My turn to frown. “Your old man.”
“Yessir. He’s outside.”
I slid my bottle across the desk, back and forth from one hand to the other.
“How far outside?”
“Cherokee North. Between here and Johnson City.”
“That’s a lot of forest.”
He shrugged.
Some guides don’t like to get nosy. Take the job, don’t ask questions. Lot of those guides develop a nasty case of dead.
“You want my help,” I said, “you’re going to have to tell me what he was doing there.” If Coroner had sent him, I didn’t have many choices here, but maybe the boy didn’t know that. He nodded, answered without hesitation.
“We were out harrowing.”
Christ, I thought. And then: Of course—P. K.: Preacher’s Kid. Should’ve caught that earlier. I finished off the Yanjing, then opened the cooler and unscrewed a jar of whiskey. I’d heard of harrowers before, but never met one alive.
“You were with him,” I said.
“Yessir.”
“He preaches, you shoot. That how it works?”
The kid looked embarrassed. “I haven’t learned to bless yet.”
“And you got separated?”
He inclined his head. “Pack of wolves surprised us. We were running, and my father—” He paused. “He fell. Over a ledge. I saw him roll, heard him call out, but the slope sharpened and—I didn’t see where he landed. I searched until sundown. I love my father, but—” he pursed his lips “—but I’m not stupid.”
“You did right.” I leaned forward. “But you understand he’s dead.”
The boy was silent.
“I ain’t gonna sell you false hope.
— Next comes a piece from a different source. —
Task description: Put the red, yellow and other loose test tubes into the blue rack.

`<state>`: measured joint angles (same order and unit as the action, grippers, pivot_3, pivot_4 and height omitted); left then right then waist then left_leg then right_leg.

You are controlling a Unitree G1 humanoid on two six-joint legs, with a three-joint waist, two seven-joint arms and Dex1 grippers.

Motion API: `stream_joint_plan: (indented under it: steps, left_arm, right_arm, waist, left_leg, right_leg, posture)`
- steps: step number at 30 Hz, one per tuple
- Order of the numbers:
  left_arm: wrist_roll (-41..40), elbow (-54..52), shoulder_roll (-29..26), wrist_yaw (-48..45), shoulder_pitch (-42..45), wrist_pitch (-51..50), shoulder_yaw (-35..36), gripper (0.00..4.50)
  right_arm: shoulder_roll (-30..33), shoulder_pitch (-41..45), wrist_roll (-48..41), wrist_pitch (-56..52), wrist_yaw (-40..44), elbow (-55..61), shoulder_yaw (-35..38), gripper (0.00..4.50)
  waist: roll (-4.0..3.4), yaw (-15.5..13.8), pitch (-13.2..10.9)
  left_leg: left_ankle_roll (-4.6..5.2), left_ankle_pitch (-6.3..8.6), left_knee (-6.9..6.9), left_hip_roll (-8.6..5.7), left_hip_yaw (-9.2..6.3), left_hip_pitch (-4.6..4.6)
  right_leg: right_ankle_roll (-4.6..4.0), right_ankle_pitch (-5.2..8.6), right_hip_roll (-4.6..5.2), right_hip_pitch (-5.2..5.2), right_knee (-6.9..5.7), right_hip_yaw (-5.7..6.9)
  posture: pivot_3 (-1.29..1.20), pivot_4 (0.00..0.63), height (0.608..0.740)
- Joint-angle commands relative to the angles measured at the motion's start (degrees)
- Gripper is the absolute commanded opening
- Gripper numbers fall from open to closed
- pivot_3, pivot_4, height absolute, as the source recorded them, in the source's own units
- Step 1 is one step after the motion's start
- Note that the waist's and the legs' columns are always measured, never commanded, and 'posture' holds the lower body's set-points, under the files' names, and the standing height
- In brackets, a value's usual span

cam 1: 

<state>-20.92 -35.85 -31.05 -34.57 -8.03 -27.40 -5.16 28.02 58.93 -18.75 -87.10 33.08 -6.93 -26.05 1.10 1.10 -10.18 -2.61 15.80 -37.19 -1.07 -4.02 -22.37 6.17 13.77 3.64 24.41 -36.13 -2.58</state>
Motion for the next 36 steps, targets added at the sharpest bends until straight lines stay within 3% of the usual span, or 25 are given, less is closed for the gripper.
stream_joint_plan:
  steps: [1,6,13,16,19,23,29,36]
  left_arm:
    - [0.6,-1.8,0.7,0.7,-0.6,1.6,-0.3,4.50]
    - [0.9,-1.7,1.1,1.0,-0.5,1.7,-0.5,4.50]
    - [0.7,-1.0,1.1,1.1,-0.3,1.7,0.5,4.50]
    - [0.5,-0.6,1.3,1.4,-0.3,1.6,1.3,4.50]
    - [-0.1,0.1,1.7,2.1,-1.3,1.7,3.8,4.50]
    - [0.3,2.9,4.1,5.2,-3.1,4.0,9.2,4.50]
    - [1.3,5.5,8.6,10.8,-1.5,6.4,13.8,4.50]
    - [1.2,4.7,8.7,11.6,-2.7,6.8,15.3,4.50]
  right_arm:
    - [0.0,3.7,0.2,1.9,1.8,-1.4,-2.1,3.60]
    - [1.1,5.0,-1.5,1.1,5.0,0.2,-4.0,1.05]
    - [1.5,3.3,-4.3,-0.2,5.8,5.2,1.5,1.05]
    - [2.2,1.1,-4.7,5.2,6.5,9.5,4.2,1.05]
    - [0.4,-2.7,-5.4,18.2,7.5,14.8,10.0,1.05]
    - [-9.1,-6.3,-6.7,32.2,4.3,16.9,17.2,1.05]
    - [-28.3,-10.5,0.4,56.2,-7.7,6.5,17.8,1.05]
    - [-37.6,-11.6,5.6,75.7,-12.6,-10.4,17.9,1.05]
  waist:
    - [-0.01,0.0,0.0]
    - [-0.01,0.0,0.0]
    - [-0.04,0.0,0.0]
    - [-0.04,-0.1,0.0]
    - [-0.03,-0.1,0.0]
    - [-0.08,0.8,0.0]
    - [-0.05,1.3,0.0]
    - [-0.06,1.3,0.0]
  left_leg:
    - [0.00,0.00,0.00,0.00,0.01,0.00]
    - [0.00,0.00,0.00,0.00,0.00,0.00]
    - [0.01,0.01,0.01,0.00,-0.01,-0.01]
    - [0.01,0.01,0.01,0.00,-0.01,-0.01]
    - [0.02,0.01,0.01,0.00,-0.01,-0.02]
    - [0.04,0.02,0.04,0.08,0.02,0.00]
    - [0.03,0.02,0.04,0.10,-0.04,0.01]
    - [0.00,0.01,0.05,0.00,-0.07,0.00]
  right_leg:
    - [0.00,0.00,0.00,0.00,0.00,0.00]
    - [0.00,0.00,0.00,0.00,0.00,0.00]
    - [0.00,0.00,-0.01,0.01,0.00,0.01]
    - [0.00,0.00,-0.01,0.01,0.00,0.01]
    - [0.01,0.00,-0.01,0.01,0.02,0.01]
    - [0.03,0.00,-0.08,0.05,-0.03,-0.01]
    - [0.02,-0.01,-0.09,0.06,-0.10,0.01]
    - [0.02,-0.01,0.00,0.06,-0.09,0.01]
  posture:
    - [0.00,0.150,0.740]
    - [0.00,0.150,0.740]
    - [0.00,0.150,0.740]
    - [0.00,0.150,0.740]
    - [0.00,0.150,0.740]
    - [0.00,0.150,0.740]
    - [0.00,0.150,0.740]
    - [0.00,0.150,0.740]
Your daddy’s gone. I’ll take your money, I’ll take you out there, and I’ll help you make whatever amends you want to make. But I want us both to understand what’s going on here. I don’t want any confusion between us. You have to show me that you know we’re not going to find him smiling.”
“I have to find him,” he said. “I know the odds.”
I wasn’t sure he did. “I ain’t cheap. And I ain’t stupid either.” I told him the deposit. “I need to see triple the advance in a credit account, and I need the account linked to my feed. In the event of my death, the triple transfers automatically to my family.”